The law school's Center for Health Law and Policy is providing $250 each to the best orator in the preliminary rounds, and $250 to the runner-up best legal brief. The ACLM also will publish the best legal brief in its “Journal of Legal Medicine.”

Panelists for Saturday’s final round are Judge Julia Smith Gibbons, U.S. Court of Appeals for the Sixth District; Judge David R. Herndon, U.S. District Judge for the Southern District of Illinois and a 1977 graduate of the SIU School of Law; Dr. Melvin A. Shiffman, MD/JD, president of the American College of Legal Medicine; and Smith.

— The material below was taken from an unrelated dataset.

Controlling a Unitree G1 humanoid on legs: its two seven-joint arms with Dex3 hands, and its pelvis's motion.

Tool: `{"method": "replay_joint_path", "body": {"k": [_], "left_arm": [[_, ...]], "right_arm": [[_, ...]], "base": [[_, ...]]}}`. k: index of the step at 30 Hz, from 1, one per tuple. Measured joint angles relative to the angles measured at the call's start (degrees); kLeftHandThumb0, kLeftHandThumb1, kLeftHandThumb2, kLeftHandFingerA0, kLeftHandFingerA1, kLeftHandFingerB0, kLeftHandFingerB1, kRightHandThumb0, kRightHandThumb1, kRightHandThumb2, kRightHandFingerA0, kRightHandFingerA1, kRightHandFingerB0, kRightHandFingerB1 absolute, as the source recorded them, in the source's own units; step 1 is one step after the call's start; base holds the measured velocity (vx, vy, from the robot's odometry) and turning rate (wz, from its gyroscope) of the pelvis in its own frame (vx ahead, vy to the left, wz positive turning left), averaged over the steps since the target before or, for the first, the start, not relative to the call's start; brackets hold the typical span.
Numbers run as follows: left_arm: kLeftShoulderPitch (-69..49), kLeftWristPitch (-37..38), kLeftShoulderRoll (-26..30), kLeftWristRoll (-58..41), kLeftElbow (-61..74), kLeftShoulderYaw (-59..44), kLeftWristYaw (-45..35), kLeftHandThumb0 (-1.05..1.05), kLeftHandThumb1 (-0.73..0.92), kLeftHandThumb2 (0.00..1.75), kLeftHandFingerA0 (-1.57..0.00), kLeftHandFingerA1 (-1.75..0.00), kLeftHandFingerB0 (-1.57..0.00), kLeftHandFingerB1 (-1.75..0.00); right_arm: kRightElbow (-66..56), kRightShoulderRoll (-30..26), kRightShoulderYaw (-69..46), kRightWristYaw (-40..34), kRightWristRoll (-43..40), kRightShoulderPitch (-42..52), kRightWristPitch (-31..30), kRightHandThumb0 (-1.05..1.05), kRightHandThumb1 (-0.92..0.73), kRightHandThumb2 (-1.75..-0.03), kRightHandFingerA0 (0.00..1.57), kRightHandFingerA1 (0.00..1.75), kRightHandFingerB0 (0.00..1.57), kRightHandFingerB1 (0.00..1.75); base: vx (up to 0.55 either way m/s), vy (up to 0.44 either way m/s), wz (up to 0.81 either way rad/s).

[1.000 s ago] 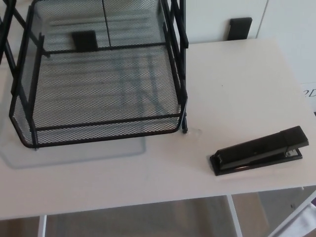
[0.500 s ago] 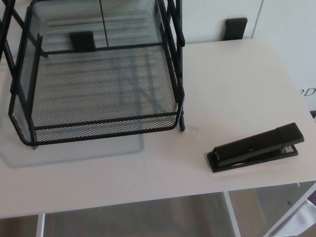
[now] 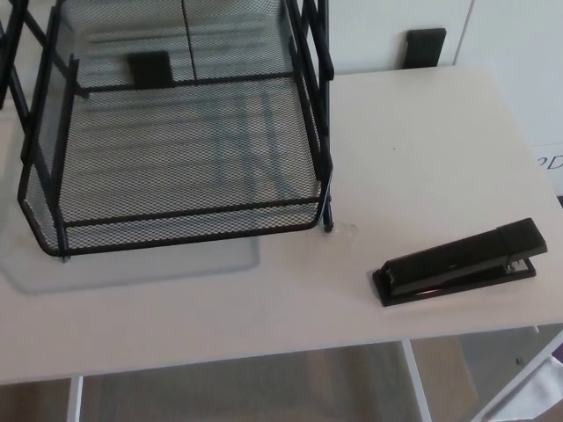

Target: The robot walks towards a desk on which a file tray is kept in the middle and a stapler is kept to its right. The robot lifts the stapler using its right hand and places it on the file tray.

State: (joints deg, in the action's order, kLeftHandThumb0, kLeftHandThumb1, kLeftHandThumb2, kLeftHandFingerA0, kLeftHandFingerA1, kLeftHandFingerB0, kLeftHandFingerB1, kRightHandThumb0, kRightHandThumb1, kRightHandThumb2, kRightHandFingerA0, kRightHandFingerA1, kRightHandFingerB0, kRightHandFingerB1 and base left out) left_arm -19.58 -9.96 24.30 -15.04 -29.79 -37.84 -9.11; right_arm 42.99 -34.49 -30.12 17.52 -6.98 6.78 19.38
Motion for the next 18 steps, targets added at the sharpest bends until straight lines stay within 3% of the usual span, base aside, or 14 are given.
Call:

Participating law schools are: Boston University School of Law; Faulkner University Thomas Goode Jones School of Law, Montgomery, Ala.; Georgia State University College of Law, Atlanta; Hamline University School of Law, St. Paul, Minn.; Indiana University School of Law-Indianapolis; Loyola University Chicago School of Law; Loyola University New Orleans College of Law; Marquette University Law School; Northeastern University School of Law, Boston; St. Louis University School of Law; Samford University Cumberland School of Law, Birmingham, Ala.; Seton Hall School of Law, Newark N.J.; South Texas College of Law, Houston; Suffolk University Law School, Boston; University of Louisville Brandeis School of Law; University of Maryland School of Law; University of New Mexico School of Law; University of Oklahoma College of Law; University of Pittsburg School of Law; University of Tulsa College of Law; Washington & Lee University School of Law, Lexington, Va., and Widener University School of Law, Wilmington, Del.